Vom englischen „Elf“ und dem deutschen „Elb“

Wer sich intensiv mit Naturwesen beschäftigt, dem fällt irgendwann auf, dass die Beschreibung der Elfen in der (übersetzten) angelsächsischen Literatur so gar nicht zu den Wesen passt, die wir in Deutschland „Elfen“ nennen. Auch die Erzählungen über die „Elfen“ Islands passen nicht zu den kleinen geflügelten Wesen, die uns landauf landab auf Postkarten und Bildchen begegnen. Gibt es im angelsächsischen Raum oder auf Island andere Elfen als in Deutschland oder muss man die Erklärung für die Unterschiede woanders suchen?

Im Englischen gibt es das Wort „elf“. Es wird heute allgemein mit „Elfe“ übersetzt. Hier liegt der Fehler. Das englische „elf“ bedeutet ursprünglich „Elb“.

In der germanischen Mythologie sind Elben vielfach erwähnt.
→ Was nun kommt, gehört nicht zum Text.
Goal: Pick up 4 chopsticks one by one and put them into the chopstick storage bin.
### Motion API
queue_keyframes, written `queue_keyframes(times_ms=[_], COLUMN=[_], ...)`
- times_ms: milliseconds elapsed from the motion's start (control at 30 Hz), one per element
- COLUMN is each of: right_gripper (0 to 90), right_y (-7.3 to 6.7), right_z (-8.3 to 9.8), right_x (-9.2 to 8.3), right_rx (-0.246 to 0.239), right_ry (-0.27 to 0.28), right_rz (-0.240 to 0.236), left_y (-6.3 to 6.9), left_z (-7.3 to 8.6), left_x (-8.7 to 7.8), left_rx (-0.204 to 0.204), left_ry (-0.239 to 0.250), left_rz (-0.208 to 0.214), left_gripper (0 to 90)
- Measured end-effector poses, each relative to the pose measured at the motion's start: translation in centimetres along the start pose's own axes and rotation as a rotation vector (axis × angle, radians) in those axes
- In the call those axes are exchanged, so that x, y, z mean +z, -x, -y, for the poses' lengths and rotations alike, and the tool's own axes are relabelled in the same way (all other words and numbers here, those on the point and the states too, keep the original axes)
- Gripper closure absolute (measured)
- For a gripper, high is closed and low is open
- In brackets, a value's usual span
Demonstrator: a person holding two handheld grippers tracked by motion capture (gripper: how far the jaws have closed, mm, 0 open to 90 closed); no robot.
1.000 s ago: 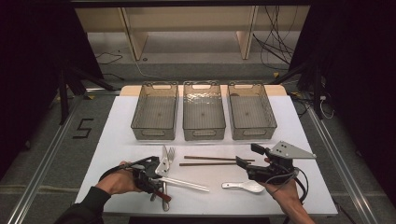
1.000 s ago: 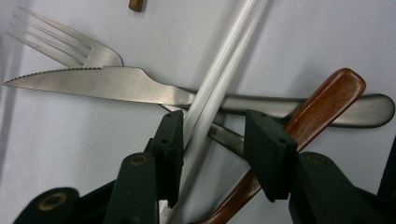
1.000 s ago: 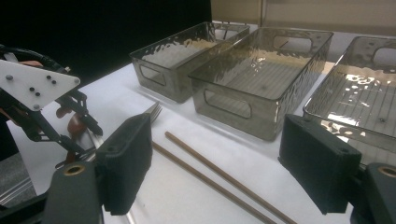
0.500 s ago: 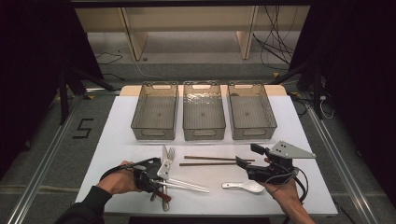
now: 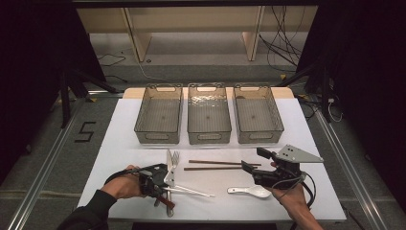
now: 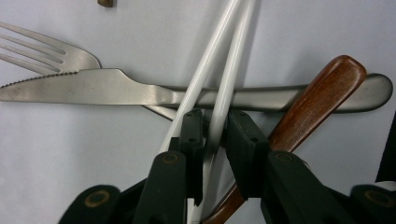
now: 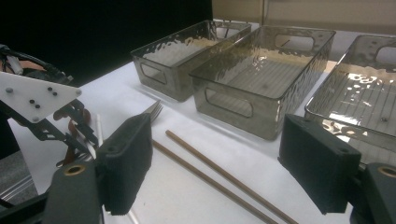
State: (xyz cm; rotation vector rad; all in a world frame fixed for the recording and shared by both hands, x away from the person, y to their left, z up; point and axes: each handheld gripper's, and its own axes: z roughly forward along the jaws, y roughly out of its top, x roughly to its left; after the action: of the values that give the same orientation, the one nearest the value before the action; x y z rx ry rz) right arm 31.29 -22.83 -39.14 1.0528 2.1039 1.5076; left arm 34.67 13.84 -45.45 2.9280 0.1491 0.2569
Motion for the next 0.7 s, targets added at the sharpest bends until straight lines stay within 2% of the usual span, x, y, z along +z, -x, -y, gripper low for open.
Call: queue_keyframes(times_ms=[333, 700], right_gripper=[26.7, 26.8], right_y=[0.0, 0.0], right_z=[-0.01, -0.02], right_x=[0.02, 0.0], right_rx=[-0.001, -0.001], right_ry=[-0.001, -0.002], right_rz=[-0.001, 0.0], left_y=[0.01, -0.14], left_z=[-0.17, -0.06], left_x=[0.04, 0.0], left_rx=[0.05, 0.076], left_ry=[-0.018, 0.001], left_rz=[0.007, -0.005], left_gripper=[81.1, 83.3])
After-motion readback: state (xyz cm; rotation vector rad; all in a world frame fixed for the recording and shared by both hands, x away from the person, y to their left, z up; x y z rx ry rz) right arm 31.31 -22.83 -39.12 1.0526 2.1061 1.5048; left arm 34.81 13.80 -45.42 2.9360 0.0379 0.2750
Dort kennt man die Lichtelben und die Schwarzelben. Beide stehen in der Hierarchie zwischen Göttern und Menschen. Lichtelben sind Wesen, die auf und über der Erdoberfläche ihr Werk verrichten, Schwarzelben sind dagegen Zwerge, Gnome und alle Naturwesen, die in der Erde arbeiten und heimisch sind. „Schwarz“ sagt also nichts über den Charakter der Wesen aus. Zu den Licht- und Schwarzelben kamen später noch als Mischform die Dunkelelben hinzu, die man als gefallene Elben bezeichnen kann.

In der deutschen Sprache tauchte der Begriff „Elf“ oder „Elfe“ zum ersten Mal im 18. Jahrhundert auf, kreiert wurde er von dem Schweizer Philologen Johann Jakob Bodmer (1698-1783).

Bei einer Übersetzung von Shakespeares „Sommernachtstraum“ machte er den Elbenkönig (Elf King) Oberon zu einem Elfenkönig. Bodmers Freund, der Dichter Christoph Martin Wieland (1733-1813), griff das neu kreierte Wort „Elf“ in seiner Dichtung auf und so zog es in den deutschen Sprachgebrauch ein. Verdrängt wurde dadurch das Wort „Elb“. Diese Verdrängung war so gründlich, dass der Elb nicht einmal mehr im Duden erwähnt wird.

Jakob Grimm brach in seinem „Deutschen Wörterbuch“ von 1862 noch eine Lanze für die Elben:

Elb habe ich statt des unhochdeutschen Elf hergestellt, welches man, des eigenen Wortes ungedenk, ohne Überlegung, dem englischen elf nachgebildet hatte; Elf klingt in unserer Sprache so, als wollten wir kalf, half anstatt Kalb, halb sagen, zu geschweigen, daß die Form Elf den Zusammenhang mit Elbe und elbisz stört.“

Wenn das so ist, sind Elfen also Elben, werden Sie jetzt vielleicht sagen. So einfach ist das nicht.

In der Epoche der Romantik wurden von den Dichtern nicht nur die Elben durch die Elfen ersetzt, sondern auch noch die Begriffe Elfe und Fee vermischt und allmählich sogar gleichgesetzt.

Aus diesem Kuddelmuddel gingen letztlich die Elfen als Sieger hervor. Das Wort wurde nach und nach zu einem einheitlichen Begriff für Naturwesen, die in der Vergangenheit regional sehr unterschiedlich benannt wurden. Mit dem eigentlichen Volk der Elben haben diese Elfen aber nichts mehr gemeinsam.

Das englische Wort „fairy“ trifft heute viel eher auf Elfen zu als „elf“. Wenn man das beim Lesen von übersetzten englischsprachigen Büchern berücksichtigt, zeigt sich manches in einem anderen Licht.